家に向かう途中で少し公園によらない?と言われ、公園によった。

この公園は高台にあるので街の夜景がみえる。とても綺麗でお気に入りの場所。

「楽しかったなー」

「そうだね」

「ねぇ、咲子はどういうのしたい?」

「…えっ?」

「やっぱりそういうのって、女性の夢とかあるでしょ?」

「…紀一さん?」

それって、まさか…

「ん?」

「あ、あの…、それって」

紀一さんは笑顔で

「俺は咲子の花嫁姿見れれば何でもいいけどね」

「!?」

「俺の奥さんになってください」

そういって指輪を持っている紀一さん。

「これ、はめていい?」

「…」

言葉が出ない。

「咲子?」

私の顔を覗く

「俺、咲子なしなんてこの先考えられないよ」

「…俺の奥さんになってくれるよね?」

「は、はい…」

手をとられて、指輪をはめてくれた。

「結婚式を出席した人ってさ、そのあと自分も結婚したいって思う人が多いんだって!だから、今のチャンスを生かしてプロポーズしたずるいやつです!」

そういって苦笑する紀一さん。

なるほど、確かに凄い結婚したいと思ってる。なんかずるいタイミング。

でも…

私はギュッと抱き締めていた。

「ありがとうございます」

私を選んでくれたことに、感謝いっぱい。


1ヶ月後

「えっ?」

母は目を見開き、父は言葉を失ってる。

「本当に咲子?」

「…うん」

それと同時に母が大泣きする。

「はじめまして、坂木といます。突然失礼します。咲子さんと結婚の許しを頂き伺わせて頂きました」

「…そ、そうですか。ありがとうございます」

娘が結婚することなんて諦めてた両親。それかまさかという感じなんだろう。両親は感極まって涙が止まらないでいた。

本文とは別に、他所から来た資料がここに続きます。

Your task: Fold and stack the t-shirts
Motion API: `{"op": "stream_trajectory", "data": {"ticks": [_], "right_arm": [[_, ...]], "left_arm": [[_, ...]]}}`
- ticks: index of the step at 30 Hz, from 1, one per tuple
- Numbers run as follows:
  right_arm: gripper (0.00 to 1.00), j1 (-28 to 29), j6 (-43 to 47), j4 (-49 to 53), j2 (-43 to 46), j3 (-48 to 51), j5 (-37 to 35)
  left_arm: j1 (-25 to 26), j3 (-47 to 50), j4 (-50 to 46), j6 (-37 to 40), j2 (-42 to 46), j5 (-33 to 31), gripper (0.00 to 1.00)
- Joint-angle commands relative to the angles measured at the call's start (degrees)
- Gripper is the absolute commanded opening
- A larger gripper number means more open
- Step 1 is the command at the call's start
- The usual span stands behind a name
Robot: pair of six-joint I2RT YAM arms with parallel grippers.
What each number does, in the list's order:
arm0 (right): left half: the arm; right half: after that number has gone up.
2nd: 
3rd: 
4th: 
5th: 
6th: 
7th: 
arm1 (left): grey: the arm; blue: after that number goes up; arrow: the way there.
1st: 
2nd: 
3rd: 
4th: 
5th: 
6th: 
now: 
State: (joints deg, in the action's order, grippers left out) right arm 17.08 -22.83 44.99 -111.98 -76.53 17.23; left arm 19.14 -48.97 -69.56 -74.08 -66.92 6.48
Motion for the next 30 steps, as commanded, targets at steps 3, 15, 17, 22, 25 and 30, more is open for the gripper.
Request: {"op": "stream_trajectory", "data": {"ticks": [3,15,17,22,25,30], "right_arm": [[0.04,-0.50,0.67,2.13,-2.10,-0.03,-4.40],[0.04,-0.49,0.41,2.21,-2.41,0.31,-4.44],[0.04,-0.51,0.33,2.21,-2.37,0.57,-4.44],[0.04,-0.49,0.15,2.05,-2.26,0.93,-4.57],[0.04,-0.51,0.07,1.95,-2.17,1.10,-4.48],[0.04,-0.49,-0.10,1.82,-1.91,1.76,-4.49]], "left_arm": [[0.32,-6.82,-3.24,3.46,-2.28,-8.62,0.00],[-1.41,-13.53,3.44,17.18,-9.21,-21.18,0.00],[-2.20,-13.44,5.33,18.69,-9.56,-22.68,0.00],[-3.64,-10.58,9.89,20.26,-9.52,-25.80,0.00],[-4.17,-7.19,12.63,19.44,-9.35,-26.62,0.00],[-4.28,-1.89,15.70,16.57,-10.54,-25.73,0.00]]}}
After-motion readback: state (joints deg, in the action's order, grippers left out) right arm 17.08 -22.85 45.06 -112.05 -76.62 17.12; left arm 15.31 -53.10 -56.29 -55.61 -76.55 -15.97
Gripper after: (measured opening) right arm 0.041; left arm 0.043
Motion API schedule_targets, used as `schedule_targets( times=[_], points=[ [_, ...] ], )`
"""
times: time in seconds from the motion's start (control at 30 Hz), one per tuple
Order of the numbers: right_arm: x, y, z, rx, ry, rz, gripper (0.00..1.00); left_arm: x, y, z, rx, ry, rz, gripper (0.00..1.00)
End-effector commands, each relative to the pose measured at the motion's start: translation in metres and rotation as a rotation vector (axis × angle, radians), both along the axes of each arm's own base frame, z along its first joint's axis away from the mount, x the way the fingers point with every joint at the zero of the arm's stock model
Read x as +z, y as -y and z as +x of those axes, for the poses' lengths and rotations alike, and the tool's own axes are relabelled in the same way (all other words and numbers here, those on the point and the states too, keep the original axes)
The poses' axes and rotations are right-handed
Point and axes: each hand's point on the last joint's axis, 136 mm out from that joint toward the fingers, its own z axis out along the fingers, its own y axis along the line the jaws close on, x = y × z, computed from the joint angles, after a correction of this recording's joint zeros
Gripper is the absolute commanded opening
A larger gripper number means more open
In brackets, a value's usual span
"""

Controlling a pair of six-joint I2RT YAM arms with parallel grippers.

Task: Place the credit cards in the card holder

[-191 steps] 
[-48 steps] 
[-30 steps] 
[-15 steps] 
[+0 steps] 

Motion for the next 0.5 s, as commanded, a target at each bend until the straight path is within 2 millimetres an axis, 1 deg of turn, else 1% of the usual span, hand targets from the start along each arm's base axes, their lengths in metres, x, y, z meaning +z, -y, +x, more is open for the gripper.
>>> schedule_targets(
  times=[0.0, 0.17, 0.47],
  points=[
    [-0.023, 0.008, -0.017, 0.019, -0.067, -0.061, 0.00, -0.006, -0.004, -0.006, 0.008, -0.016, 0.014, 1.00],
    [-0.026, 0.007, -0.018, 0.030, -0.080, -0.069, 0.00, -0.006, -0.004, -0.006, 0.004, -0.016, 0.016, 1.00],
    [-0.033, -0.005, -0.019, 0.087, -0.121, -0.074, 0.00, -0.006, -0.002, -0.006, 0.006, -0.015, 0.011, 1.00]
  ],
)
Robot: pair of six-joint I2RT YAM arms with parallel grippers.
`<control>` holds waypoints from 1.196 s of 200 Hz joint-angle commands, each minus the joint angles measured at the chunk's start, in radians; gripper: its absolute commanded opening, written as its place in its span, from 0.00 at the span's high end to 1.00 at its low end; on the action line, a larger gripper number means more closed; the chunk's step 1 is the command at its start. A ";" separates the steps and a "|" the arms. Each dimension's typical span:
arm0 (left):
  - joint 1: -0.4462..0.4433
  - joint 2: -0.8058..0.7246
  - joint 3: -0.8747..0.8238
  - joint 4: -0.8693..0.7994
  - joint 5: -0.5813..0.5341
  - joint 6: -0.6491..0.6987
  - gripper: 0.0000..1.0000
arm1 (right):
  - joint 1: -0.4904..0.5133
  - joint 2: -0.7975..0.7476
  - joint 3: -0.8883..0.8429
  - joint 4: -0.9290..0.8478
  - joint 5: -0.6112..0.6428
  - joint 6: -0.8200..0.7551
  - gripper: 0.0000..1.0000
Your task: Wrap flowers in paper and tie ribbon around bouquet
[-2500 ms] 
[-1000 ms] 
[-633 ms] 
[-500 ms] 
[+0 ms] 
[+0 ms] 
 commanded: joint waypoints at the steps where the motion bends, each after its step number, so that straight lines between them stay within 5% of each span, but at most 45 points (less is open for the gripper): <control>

「聞いてるかもしれませんが、娘は事故で顔を怪我してまして」

「はい。私はその手術を一緒に担当してまして」

「そ、そうなんですか!」

父がビックリして

ありがとうございます!と何度も頭を下げる両親。

坂木さんも

「頭をあげてください!私は怪我をされてる咲子さんと出会い、咲子の心の優しさにひかれました。咲子さんはとても心の綺麗な方です。彼女と出会えてよかったです」

ヤバイ!私も泣きそう…

私は手術をした経緯を説明し、そしてあんな形で出ていったとはいえ、両親はずっと心配してくれてたことを実感したことを感謝した。



「咲子」

実家を出たあと、名前を呼んで手を出されたので私は手を繋いだ。

嬉しそうな彼の顔をみると幸せで…、何度も死のうと思ったこともあったけど、生きててよかった。